News that Robert Boardman, formerly finance director at Durlacher and Altium Capital, had joined Stanelco as its finance director raised investors’ interest yesterday. Mr Boardman’s previous experience with Durlacher where he oversaw a big equity issue led to speculation that Stanelco, 1.5 per cent lower at 8p, plans a similar rights issue.
Stanelco has adapted radio frequency technology to food packaging. Trials with Asda are being run currently and five other companies are rumoured to be interested.
Stanelco denied it was looking for a rights issue and said Mr Boardman would help take the company on to realise its full potential.
Ricardo added another a further 3.5 per cent to 266.5p on continued talk that the engineering group would soon be subject to a takeover bid. The shares have risen 22.5 per cent since the start of the year.
Psion, the technology company, was up 2.7 per cent at 56½p after Panmure Gordon placed 28m shares at 55p on behalf of Phoenix Asset Management Partners, Psion’s major shareholder with a 13.1 per cent stake. The sale took just 25 minutes.
NCC Group rose 4.9 per cent to 204.5p as the provider of assurance services announced an initial interim dividend of 0.75p per share and a 21 per cent increase in group operating profits to £2.8m in the six months to November 30.

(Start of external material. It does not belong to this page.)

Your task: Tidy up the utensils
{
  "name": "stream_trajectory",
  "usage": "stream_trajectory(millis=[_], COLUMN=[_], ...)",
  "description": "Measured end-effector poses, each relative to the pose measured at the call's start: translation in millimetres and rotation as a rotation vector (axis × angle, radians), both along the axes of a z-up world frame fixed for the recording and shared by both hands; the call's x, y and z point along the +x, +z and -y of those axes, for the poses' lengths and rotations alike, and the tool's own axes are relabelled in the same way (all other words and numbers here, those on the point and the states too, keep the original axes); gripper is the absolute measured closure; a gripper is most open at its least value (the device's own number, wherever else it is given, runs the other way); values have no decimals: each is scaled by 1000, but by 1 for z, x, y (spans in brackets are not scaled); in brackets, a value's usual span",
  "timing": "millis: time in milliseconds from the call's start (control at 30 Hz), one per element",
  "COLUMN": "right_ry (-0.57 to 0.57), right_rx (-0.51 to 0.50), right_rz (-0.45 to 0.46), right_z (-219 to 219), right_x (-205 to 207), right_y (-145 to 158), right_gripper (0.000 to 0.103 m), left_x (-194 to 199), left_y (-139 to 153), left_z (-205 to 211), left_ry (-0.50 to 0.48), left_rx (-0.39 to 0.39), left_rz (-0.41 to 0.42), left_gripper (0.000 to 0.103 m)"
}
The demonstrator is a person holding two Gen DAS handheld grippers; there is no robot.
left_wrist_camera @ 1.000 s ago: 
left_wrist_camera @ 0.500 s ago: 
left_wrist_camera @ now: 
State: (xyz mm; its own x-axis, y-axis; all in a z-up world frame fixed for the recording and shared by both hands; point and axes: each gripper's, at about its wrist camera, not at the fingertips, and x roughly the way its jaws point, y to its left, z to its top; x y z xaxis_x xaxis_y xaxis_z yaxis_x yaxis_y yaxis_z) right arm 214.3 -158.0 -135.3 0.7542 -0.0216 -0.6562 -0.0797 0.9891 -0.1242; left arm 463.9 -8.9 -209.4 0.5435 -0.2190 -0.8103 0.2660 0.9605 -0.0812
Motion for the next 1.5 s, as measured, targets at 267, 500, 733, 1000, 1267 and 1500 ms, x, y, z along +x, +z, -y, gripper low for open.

Brewin Dolphin placed a 9.7 per cent stake in NCC at 200p a share on behalf of Barclays Private Investors with institutional investors, clearing a stock overhang.
Newmark Security jumped 14.1 per cent to 1.8p as the security products and services supplier said it expected to complete several potentially big orders in the retail, hospital and construction sectors in 2005-06.
Newmark said it expected a significant rise in revenue next year with contracts being sought with security infrastructure, defence companies and government facilities as well as a big bank that planned to upgrade its entire security infrastructure.
A profit warning just two days before its preliminary results dragged Sanctuary Group 14.4 per cent lower to 40p. The artist management and recorded music group said its book publishing business would generate an operating loss of £2.1m and the disposal of the Cloud 9 television business would require an £11.4m provision. Analysts were concerned that more profit holes might be found.
Alltracel Pharmaceuticals rose 2.8 per cent to 27.75p after research from University College, Dublin reported progress on its cholesterol-reducing technology. The clinical trial programme is scheduled to be complete this quarter.